Wherever the word "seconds" appears in the entries, copy the whole line.

··· Entries supplied ···

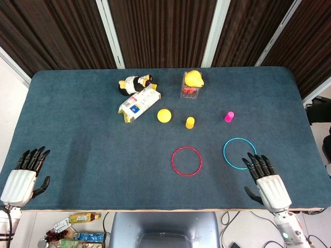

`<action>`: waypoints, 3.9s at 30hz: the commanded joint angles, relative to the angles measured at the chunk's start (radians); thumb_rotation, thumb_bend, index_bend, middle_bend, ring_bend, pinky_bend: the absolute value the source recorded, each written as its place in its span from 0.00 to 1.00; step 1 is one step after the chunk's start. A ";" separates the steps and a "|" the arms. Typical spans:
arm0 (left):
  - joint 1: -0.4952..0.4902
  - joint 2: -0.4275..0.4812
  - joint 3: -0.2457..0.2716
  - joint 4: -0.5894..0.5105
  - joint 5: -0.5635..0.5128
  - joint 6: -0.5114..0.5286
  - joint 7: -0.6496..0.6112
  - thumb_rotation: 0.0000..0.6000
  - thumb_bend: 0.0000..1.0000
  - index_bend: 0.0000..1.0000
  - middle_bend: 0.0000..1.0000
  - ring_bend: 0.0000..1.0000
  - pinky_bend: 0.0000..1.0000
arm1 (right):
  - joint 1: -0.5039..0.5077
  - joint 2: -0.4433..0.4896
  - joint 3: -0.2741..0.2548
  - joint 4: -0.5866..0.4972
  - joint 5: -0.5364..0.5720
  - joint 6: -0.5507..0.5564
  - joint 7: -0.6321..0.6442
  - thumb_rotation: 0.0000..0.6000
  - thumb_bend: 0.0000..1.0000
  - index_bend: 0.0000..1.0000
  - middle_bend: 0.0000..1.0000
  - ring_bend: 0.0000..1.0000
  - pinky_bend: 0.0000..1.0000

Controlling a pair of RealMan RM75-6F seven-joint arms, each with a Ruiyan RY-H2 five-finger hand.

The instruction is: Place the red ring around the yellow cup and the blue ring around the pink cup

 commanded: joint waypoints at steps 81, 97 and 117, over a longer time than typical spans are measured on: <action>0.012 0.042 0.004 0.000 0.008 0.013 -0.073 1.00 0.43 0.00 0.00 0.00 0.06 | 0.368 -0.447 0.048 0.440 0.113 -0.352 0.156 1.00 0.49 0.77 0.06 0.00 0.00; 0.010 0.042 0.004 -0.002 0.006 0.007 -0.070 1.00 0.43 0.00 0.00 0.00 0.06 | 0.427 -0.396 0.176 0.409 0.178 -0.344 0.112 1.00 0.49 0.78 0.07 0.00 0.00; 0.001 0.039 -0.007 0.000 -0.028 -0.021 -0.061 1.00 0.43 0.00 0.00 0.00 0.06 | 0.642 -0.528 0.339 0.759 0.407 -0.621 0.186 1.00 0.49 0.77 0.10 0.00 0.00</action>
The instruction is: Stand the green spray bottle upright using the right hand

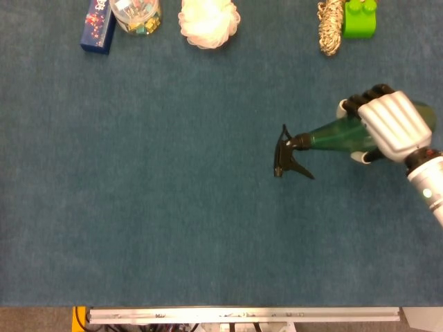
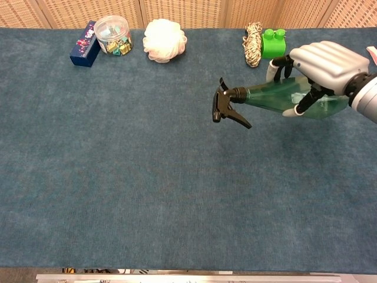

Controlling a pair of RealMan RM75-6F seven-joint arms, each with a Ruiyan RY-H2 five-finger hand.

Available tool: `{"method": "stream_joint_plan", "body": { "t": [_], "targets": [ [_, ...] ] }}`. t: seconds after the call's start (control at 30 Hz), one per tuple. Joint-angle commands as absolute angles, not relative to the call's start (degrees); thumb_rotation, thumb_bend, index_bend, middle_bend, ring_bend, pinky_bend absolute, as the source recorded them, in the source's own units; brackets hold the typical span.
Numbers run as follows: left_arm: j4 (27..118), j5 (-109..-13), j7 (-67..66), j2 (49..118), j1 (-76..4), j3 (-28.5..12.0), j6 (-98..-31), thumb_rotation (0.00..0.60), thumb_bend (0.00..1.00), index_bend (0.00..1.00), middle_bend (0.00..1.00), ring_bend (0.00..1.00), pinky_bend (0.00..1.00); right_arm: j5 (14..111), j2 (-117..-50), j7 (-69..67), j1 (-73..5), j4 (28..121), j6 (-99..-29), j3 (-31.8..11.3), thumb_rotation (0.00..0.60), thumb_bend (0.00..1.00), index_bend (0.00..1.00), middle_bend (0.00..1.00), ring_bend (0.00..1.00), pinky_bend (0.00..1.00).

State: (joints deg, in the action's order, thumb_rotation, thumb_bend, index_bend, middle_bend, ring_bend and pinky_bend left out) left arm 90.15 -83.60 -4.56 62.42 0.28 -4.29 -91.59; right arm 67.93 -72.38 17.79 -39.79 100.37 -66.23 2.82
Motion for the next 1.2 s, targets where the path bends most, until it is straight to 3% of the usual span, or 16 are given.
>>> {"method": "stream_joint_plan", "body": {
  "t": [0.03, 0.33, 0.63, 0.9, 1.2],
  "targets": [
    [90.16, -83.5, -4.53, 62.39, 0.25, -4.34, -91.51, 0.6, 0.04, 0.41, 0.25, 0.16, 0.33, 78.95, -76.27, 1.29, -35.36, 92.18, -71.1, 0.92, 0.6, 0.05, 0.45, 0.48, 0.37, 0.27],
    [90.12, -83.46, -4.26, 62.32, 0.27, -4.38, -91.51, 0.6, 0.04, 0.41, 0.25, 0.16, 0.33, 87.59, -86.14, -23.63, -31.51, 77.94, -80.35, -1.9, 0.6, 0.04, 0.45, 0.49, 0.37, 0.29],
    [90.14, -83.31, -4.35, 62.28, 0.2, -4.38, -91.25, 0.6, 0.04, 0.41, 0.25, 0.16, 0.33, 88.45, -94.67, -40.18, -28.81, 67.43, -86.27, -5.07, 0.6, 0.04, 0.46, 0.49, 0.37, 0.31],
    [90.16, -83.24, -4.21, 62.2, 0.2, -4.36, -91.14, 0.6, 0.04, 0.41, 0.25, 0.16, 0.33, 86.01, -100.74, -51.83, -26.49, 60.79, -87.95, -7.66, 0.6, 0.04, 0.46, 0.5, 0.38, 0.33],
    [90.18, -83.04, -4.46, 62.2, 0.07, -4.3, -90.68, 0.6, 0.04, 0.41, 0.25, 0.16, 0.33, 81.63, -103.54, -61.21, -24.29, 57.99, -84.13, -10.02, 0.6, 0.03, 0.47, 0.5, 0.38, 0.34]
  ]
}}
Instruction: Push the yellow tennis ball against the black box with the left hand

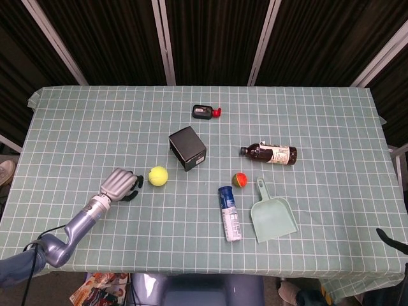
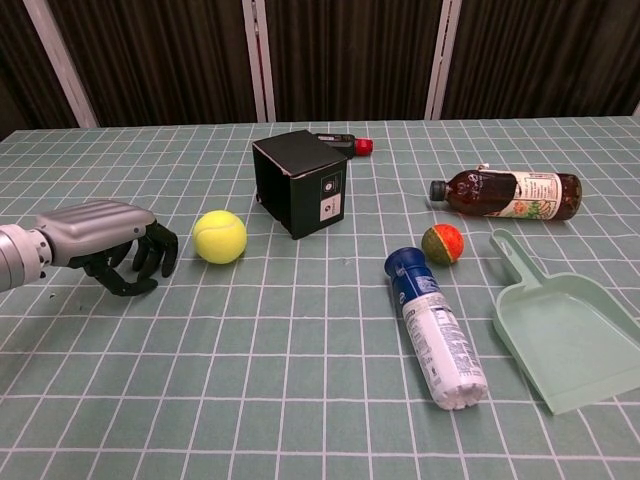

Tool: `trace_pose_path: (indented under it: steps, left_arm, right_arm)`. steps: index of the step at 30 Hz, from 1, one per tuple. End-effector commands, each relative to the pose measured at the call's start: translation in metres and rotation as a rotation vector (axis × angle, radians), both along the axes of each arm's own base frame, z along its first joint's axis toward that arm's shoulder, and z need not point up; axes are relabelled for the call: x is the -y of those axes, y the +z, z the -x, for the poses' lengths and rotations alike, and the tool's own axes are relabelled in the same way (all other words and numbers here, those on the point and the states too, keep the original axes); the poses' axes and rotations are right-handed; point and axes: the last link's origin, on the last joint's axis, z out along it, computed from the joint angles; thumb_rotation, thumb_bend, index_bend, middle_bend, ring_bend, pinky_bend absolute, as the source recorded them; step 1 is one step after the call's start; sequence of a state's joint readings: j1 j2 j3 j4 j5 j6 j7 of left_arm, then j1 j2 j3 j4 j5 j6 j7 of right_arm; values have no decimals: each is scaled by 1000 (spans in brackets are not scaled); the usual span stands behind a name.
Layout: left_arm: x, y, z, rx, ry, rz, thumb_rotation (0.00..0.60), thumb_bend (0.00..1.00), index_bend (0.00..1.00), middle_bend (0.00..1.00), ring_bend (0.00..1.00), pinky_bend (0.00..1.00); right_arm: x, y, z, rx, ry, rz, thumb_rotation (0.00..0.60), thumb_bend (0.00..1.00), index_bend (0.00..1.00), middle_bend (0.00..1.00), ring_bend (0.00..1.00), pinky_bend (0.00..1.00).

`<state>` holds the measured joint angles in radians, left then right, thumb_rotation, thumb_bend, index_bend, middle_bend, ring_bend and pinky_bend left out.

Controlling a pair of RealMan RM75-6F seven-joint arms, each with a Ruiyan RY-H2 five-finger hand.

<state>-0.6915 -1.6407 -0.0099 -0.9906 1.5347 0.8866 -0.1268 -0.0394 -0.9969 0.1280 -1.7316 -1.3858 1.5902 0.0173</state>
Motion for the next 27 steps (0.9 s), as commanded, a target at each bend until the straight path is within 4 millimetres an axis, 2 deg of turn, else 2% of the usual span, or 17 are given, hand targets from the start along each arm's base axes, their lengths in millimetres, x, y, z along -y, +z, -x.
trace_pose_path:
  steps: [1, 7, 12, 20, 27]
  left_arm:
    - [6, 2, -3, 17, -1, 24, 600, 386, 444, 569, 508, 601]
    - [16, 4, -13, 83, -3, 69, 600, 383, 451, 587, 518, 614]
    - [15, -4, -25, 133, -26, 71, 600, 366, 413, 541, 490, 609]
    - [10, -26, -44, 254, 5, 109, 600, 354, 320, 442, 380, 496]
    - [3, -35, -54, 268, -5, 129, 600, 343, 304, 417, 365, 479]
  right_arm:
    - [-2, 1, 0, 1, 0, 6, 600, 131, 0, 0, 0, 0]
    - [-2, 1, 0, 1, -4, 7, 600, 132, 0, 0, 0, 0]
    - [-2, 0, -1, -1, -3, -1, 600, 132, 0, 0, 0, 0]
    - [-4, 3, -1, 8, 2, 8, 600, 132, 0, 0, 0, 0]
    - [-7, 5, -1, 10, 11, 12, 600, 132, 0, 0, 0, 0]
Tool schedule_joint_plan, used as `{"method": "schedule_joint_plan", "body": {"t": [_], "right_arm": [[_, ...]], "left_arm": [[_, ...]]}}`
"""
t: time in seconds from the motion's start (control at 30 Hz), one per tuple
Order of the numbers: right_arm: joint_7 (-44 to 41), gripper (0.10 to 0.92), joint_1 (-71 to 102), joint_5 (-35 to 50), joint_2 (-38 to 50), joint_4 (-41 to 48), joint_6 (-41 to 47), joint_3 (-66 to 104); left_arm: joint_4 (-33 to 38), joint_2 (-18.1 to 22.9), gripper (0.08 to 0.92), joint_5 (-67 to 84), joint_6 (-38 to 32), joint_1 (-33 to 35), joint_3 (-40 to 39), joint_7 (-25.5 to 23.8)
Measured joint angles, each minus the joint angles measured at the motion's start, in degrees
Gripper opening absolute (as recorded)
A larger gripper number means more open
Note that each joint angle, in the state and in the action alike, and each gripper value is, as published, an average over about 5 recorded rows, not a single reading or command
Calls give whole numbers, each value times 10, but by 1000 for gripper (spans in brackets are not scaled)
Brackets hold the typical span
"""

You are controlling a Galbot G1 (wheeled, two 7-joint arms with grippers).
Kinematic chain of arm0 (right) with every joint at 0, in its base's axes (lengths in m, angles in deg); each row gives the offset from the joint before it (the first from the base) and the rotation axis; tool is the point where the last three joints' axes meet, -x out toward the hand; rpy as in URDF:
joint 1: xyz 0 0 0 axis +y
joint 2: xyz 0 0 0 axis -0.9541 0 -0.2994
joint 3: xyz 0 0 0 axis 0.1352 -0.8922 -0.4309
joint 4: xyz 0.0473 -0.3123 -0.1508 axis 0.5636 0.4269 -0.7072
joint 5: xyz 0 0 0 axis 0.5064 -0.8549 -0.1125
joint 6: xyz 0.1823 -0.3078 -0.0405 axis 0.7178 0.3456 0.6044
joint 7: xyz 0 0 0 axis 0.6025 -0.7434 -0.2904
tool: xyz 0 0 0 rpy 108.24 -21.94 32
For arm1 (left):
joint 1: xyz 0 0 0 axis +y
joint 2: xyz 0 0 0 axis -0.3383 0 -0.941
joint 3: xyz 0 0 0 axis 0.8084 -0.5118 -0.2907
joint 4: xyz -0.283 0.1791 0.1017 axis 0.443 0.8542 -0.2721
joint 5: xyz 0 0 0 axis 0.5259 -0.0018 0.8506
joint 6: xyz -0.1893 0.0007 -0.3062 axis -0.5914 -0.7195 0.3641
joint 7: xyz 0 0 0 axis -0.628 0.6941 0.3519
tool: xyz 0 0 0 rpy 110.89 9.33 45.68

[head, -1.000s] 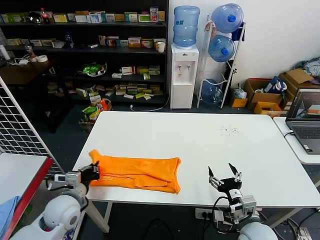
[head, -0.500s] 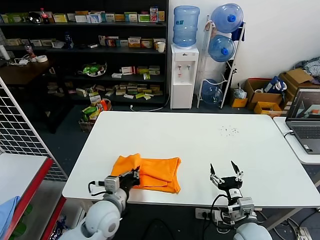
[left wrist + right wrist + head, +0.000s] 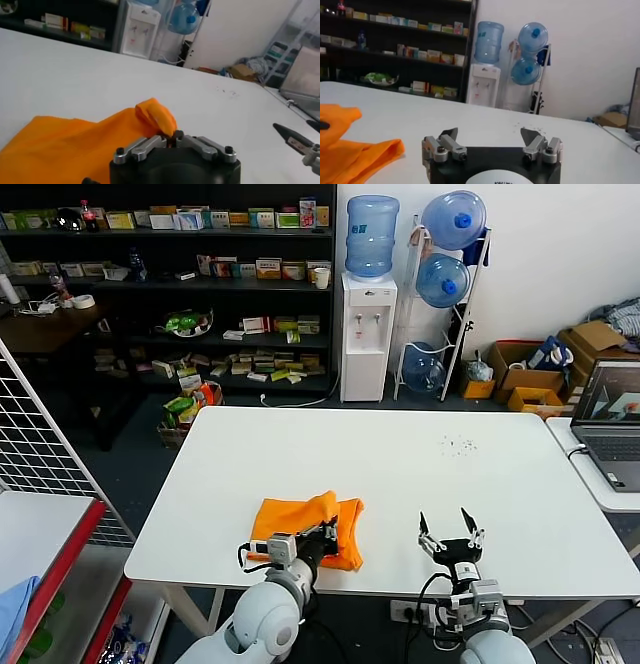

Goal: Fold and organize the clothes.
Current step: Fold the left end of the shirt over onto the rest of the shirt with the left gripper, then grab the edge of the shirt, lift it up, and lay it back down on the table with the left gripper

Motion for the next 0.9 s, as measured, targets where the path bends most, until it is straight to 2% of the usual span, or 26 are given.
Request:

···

### [Result for this task]
Available tool: `{"method": "stream_joint_plan", "body": { "t": [_], "targets": [ [_, ...] ] }}`. t: seconds after the call's start (control at 30 Hz), one per tuple. Joint-angle commands as absolute angles, not relative to the call's start (degrees); thumb_rotation, thumb_bend, index_bend, middle_bend, ring_bend, pinky_bend absolute, as the source recorded them, in the source's own units; brackets hold the typical span.
t: time in seconds from the motion's start (control at 30 Hz), one per tuple

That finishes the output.